Chemical Free Cleaning

How many cleaning products does the average home use?  A dish soap for hand washing, a dish soap for machine washing, rinse aid, laundry detergent, fabric softener, bleach, an all purpose spray, a disinfectant, a window cleaner, a bathroom cleaner, a high grit scrub cleaner and a soft scrub cleaner, a daily shower spray, a kitchen spray, wood polish, carpet cleaner, stainless steel cleaner, range top cleaner, oven cleaner, aquarium chemicals, carpet deodorizer, air freshener and sprays, and probably others that I’m not thinking of.  Do you know what is in those cleaning products?  Probably not, since there are not government regulations that require companies to either disclose their ingredients or to fully disclose their ingredients.  And even if you do get some of the ingredients, what do they mean?  What chemicals are dangerous?  They wouldn’t be allowed to put them in products we use if they were dangerous, right?  Wrong.  Very wrong.

OSHA requires that employers keep data sheets for every chemical product a company uses so that employees can look at them at any time.  But when we go to the grocery store to buy things as consumers, we don’t get a data sheet.  We get advertisements to educate us!  They tell us the floor isn’t clean if it doesn’t smell like pine!  Good to know, although I don’t know what pine scent has to do with cleanliness.  They tell us that we won’t have to clean because the bubbles will scrub for us!  I have never seen any scrub brushes actually fly out of that can, though.  They tell us that they are green!  What does that mean, anyway?

The reality is that most cleaners are bad for the environment.  Most cleaners contain known or suspected carcinogens, lung and eye irritants, stomach irritants and skin irritants.  Many contain phosphates that are terrible for water ways and kill off fish and other marine life.  The packaging fills landfills.  Antibacterial agents lower our own ability to fight off germs while causing bacteria and viruses to mutate and become antibiotic resistant.

Are your only alternatives to these cleaners a dirty house or hours upon hours of scrubbing?  Not at all!  Most cleaners can be replaced with a few, non-toxic items that work just as well.

Soap: Soap is an amazing substance!  It kills most of your everyday germs.  It cuts through grease and dirt and allows it to be rinsed away.  And you can get it in a variety of delightful forms that don’t include dangerous chemicals.  I prefer a liquid castile soap like Dr. Bronner’s.  Soapy water cleans counters, sinks, bathtubs, toilets, floors, tables, hands, feet, faces, stoves, and on and on.  Put it in a spray bottle and it is all-purpose cleaner.  Add 2-3 tablespoons of liquid soap to a 20 oz spray bottle of water and you’ve got a highly effective bug spray.  Want it to smell flowery like chemical cleaners?  Add a few drops of essential oil in your favorite scent.  I keep a bottle in the van for cleaning up children, spills, dishes at picnics, etc.  This is my go-to cleaner.  *Soap will irritate eyes.

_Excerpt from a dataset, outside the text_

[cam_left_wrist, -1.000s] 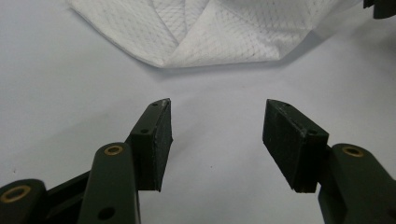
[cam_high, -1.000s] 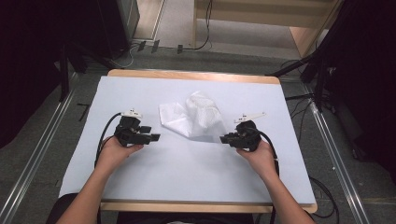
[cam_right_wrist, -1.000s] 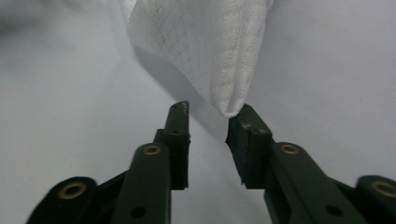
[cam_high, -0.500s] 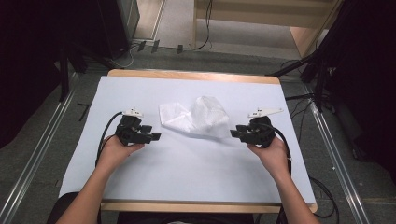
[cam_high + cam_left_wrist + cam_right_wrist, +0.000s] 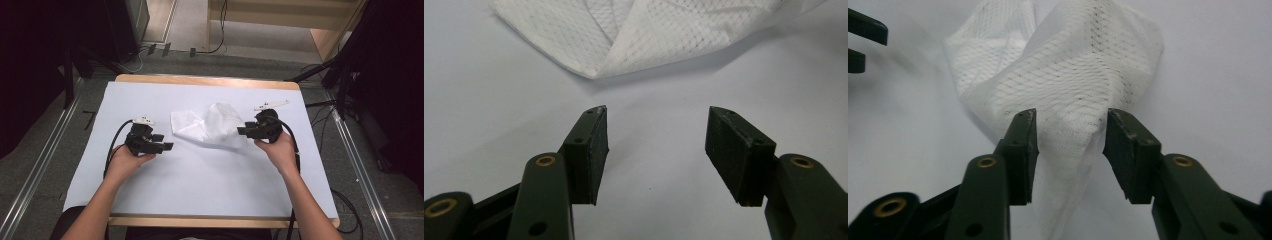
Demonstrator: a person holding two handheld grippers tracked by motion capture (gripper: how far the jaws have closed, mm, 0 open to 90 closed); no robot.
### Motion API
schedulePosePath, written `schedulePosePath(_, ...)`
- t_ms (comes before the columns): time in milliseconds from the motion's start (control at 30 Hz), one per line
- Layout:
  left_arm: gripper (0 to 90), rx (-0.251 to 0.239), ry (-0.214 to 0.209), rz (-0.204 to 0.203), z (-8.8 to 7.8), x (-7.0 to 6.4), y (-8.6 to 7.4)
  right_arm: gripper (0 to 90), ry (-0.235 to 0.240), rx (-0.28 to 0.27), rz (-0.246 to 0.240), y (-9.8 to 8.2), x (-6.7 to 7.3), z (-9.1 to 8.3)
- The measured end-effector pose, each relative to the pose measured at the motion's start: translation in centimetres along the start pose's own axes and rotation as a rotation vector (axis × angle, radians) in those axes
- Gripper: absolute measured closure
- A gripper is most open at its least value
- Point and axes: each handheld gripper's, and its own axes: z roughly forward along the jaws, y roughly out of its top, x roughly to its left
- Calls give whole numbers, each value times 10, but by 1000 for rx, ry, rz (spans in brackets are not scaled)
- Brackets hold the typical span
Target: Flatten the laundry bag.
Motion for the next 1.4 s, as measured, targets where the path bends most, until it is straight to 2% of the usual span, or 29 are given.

Baking Soda: Another amazing substance!  Sprinkle on carpet to deodorize safely.  Let sit for several minutes then vacuum up.  Sprinkle on dried on messes, or things that need some abrasion and it cuts your scrubbing in half.  Leave a dish of it sitting in an area that smells less than fresh and it will pull the bad scents out of the air.  Burned dinner to the pan?  Wash once, easily.  Sprinkle baking soda on burned on areas.  Wash again.  Repeat as necessary and watch the mess disappear without the elbow grease.  Have a pitted surface that is hard to clean (like plastic toys that hold dirt below the surface)?  Sprinkle with baking soda, then spray on vinegar.  The dirt will bubble to the top so you can wash it off.  I took a glass peanut butter jar with a metal lid and used a nail to poke several holes in the lid.  I put my baking soda inside and now I have a baking soda shaker. *Baking soda poses a mechanical hazard to eyes.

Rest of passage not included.